Monday, October 29, 2007

Budgeting - YUK!

Yesterday I told you we do our budgeting based on 80% of our earned income. Bob is on a pension and is working his consulting business almost as if it were a full time job. He's out on a day job right now. When he gets home later, we'll type of the report. That will take us about 2.5 hours. He wants his findings or recommendations to be published while they are fresh to him and to his client.

That's our picture. We know the amount of his monthly pension and we know what we need to earn to cover the short fall. But first we had to get our budgeting process done.

So do you if you want control over where your $ goes. Most of the people I have talked with are reactionary spenders. They simply respond to every bill that comes in the mail (or email these days). They simply respond to every ad or product placement that convinces them they need something.

The first constructive thing someone who wants control or who is in big trouble financially needs to do is create a budget. To record numbers for items like groceries, rent/mortgage, utility bills, dry cleaning, vehicle maintenance, insurance bills, magazine subscriptions, debt reduction, etc.

Budgeting can be a painful experience but it can be rewarding. Start with a draft of categories of disbursements out of your checking account like rent, cable bill, daycare, etc. You will need room to add categories.

Now, record everything you spend $ on over one month. Either a look back to a previous month (you'll need details off your Visa or MasterCard statement for groceries, fuel, clothing, entertainment, medical) or track a month going forward.

This will be an eye opener but the next step will too. You probably use cash for many things during the month. Carry a small notebook and list every payout. Cash for soda pop, tollway coins, bread on the way home, kid next door for walking the dog, etc. Consolidate items under larger headings like home maintenance for the lawn care, groceries for the out of pocket foot items, travel or commute for the tollway charges.
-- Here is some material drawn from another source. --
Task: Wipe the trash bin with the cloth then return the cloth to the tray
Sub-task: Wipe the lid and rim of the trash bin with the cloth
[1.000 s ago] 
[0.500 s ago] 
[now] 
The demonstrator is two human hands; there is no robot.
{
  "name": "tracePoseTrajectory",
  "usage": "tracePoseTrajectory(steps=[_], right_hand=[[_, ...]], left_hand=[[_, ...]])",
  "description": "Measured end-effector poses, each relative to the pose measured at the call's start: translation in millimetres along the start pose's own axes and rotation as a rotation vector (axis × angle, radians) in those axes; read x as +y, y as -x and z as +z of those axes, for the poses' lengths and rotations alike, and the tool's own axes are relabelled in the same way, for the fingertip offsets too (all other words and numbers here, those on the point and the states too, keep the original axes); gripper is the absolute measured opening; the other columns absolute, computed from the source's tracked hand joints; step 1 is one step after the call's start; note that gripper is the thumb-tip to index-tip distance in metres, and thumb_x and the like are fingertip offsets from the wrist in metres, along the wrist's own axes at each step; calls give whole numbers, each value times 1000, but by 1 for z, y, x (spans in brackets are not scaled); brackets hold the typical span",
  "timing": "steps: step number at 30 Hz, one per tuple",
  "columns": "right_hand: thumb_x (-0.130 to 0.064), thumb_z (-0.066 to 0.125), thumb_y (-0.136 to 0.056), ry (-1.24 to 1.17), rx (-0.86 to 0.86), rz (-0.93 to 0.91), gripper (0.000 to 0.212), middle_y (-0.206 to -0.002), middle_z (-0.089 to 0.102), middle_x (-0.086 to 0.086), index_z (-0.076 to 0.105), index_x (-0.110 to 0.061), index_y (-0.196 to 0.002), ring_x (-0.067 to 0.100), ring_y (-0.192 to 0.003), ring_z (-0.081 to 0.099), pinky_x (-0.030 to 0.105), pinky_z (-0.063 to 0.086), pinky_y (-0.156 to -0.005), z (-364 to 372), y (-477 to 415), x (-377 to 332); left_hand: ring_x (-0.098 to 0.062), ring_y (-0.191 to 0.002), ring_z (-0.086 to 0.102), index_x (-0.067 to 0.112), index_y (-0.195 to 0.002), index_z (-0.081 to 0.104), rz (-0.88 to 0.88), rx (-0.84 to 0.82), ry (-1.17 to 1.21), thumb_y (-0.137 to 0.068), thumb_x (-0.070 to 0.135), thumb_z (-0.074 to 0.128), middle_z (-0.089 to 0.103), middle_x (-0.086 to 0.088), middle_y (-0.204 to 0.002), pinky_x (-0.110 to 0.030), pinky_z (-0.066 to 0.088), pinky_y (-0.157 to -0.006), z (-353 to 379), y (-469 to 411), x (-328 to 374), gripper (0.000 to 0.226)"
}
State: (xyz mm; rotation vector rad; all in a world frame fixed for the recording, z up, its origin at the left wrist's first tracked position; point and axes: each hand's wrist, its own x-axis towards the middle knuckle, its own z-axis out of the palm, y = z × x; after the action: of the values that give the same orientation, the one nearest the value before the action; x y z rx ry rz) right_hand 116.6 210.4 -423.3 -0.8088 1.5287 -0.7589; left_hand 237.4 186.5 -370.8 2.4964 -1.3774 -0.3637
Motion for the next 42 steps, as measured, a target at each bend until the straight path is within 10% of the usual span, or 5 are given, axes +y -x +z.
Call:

The biggest work of budgeting is getting a handle on where your $ goes/can go. Even look back to your auto insurance bill. If you pay twice a year, divide that by 6 to get a monthly cost. If you pay the real estate tax bill twice a year, again, divide by 6 to get the monthly number.

Take your time. I challenge you to be as thorough as possible. After a month of tracking categories and costs, recap everything. Don't forget debt reduction - payments toward the credit card balance. You will have charged things on the card and you'll need those numbers per category but one monthly payout now is also debt reduction so count it in a separate category.

I'll get back to budgeting with you in the future. You'll need to time accumulate things.